Already this sentiment has accomplished practically all that can be done in humanizing war. It has outlawed the dumdum bullet, it has enforced radical sanitary measures, it has neutralized the Red Cross and brought its ministrations to the relief of the sufferings of war. But humanized war is not the goal of this sentiment. As long as there is an increase of armaments there will be war; as long as the battle rages there will be waste and suffering. The same sentiment which has humanized war now demands war's abolition. It has already accomplished something toward this end in making the settlement of international disputes through arbitration more probable than war. What it has not accomplished is the discrediting of militarism. It has failed to stop the growth of armaments. Can we expect our regiments to find contentment in the irksome routine of training camp with never a thought of charging the enemy? Can we expect to man the seas with fleets of war just for gay parade and cruises around the world? Can we expect that our skilled gunners will be satisfied to practice, practice always, and never long for human targets? It is against arming nations for battle and tempting them to fight that the peace sentiment is rousing itself and is being organized. It is in this labor that peace societies the world over are performing valiant service. Their great mission is the creation of an intelligent public opinion, a force more potent than government itself.
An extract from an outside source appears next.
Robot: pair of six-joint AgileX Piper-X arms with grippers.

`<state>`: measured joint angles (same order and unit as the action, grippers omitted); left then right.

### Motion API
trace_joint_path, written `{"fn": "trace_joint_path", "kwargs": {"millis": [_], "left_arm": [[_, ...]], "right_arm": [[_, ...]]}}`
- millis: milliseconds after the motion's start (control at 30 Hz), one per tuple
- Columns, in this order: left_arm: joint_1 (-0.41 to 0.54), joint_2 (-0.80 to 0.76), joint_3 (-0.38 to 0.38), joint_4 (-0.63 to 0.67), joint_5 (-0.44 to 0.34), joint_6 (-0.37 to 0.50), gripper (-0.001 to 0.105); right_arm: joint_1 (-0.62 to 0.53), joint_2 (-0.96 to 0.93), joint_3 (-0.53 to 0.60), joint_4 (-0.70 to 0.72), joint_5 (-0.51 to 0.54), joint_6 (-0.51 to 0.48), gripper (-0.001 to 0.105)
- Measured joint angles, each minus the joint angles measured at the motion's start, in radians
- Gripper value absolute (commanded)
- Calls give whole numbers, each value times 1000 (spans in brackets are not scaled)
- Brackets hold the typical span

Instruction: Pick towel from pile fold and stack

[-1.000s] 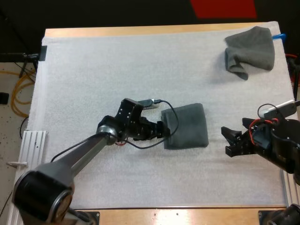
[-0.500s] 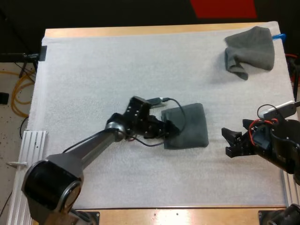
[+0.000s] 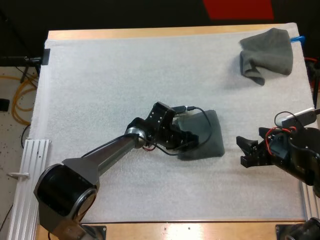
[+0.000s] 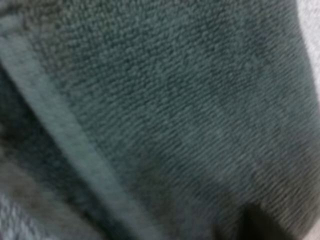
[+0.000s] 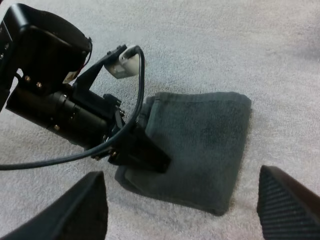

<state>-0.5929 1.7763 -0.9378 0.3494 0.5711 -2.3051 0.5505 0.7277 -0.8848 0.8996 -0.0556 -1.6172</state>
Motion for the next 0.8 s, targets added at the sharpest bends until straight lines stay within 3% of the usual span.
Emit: {"fn": "trace_joint_path", "kwargs": {"millis": [67,233,400,600,800], "left_arm": [[0,3,0,16,0,27,1],[0,-6,0,94,-26,150,0],[33,-74,-25,310,-179,376,0],[232,-139,-40,536,-374,576,0],[480,-168,-40,611,-498,701,0]], "right_arm": [[0,0,0,0,0,0,62],[0,0,0,0,0,0,62],[0,0,0,0,0,0,62],[0,0,0,0,0,0,62],[0,0,0,0,0,0,62]]}}
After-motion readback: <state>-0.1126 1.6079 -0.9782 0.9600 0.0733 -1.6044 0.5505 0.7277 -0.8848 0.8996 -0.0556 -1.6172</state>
What, for instance, was the purpose of the founder of this Intercollegiate Peace Association? Not, I take it, to give men a chance to win petty oratorical triumphs; not, I suppose, to bring together speakers to entertain such audiences as this—or to weary them. But their object must have been to set the men of our colleges to thinking on the great question of peace. In such ways are peace societies using the platform and the press to establish a firm basis for unity and peace throughout the world.